孔圣以“唯变所适”四字道破了学易和用易的妙谛。无奈历来诸多易家,有的对汉易较为精通,有的对宋易较为擅长,而这两者之间总有一道牢不可破的藩篱,即将“经学”二字视为神圣不可碰触的红线。于是,不但对于世界的新知识,新思想一概拒之门外,比如量子力学、潜意识等,甚至对于易所固有的象数气运,也将其视为不堪登大雅之堂的雕虫小技。这等人简直就是作茧自缚,把自己深埋在古旧书堆中,丝毫不敢越雷池一步。他们抱定凡是经传所未明言,注疏所未阐发的,均将其视为异端,置为邪妄。而不知易之为书,广大悉备,上自天地运行,下及百姓日用,无不弥纶范围于其中。孔圣赞易曾明确指出:“书不尽言,言不尽意”。所以圣人立象以尽意,变通以尽利,鼓之舞之以尽神。凡书所未言的,当求之于意;意有所未得的,当求之于象;象有所未尽的,当变通以穷其利。只有这样易道才能用之不竭,切不可坐井观天,目光所及,不出井外之一寸。
还有一事需要说明,易之为经,不同于其他书籍。其他书只要能将文义解释清楚,即可明白。此经则必须要将图象数理,占验诸学等等,都要一一讲明。凡讲述时所应注意的,都应当提前指出。这样做不仅可以使读者随文参证,祛除疑义,还可进而求其实用,不致落入虚谈玄理的弊端。另外还要能够使读者在既讲之后,均可按图索骥,不致越发惆怅迷离,而在汉宋门户之见中游移不定。学易之法在于能够会通究竟。愿吾有生之年,若有幸求得天人道德之源,以致于“朝闻道,夕死可矣”,方不负夫子赞易教诲的一片苦心。

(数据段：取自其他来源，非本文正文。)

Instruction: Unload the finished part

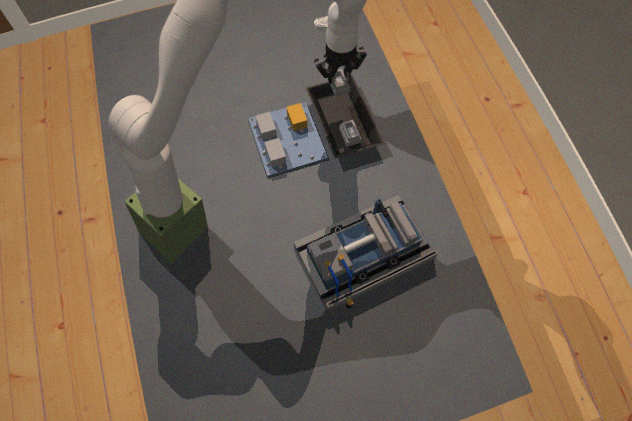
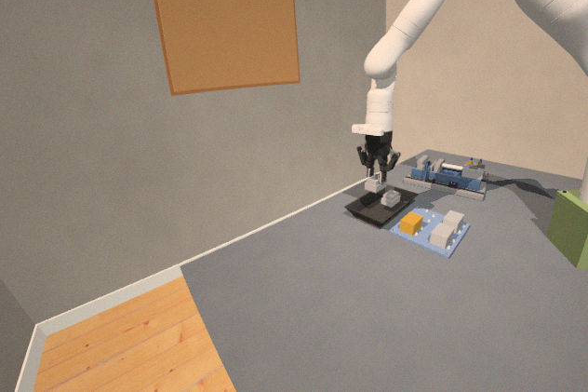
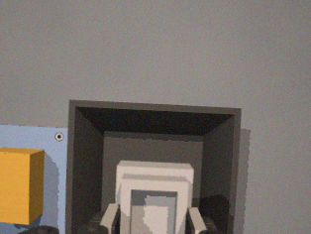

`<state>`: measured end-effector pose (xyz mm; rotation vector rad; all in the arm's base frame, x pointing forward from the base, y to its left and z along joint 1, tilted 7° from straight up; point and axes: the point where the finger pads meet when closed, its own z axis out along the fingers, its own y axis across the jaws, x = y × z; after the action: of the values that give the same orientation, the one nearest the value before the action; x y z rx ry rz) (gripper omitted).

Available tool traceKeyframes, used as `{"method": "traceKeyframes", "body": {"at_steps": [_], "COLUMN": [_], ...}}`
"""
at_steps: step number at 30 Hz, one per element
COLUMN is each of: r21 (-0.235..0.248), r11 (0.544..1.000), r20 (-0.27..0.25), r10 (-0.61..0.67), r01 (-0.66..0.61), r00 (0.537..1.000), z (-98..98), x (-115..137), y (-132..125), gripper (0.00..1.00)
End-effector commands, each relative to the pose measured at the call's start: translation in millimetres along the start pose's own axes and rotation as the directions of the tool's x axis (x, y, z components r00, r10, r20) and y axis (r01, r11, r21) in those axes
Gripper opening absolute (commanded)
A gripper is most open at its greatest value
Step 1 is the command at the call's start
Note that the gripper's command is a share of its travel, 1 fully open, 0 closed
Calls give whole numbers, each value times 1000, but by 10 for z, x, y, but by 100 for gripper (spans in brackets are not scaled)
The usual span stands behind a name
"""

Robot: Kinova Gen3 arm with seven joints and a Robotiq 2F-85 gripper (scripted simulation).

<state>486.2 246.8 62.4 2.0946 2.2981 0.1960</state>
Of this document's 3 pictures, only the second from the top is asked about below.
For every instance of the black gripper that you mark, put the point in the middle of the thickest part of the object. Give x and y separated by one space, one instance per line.
378 151

以上诸条,应当作为讲易之前必知之事。因为易道至大,易理至深,确实不容易明白。凭孔圣超凡的智慧,尚韦编三绝,更何况我等凡夫俗子。若非缜密于思,兢业于学,又岂能深探先圣的微言大义呢?岂不成了俗话所说的“没吃三天素,就想上西天”了吗?我辈学易只有日日孜孜不倦,废寝忘食,方能有所心得。所以在习易之前,一定要先明白研习之道,方不为歧途所误。现于此,简略指出大概,以告读者,或许可以对进一步深入研究可以起到一些帮助。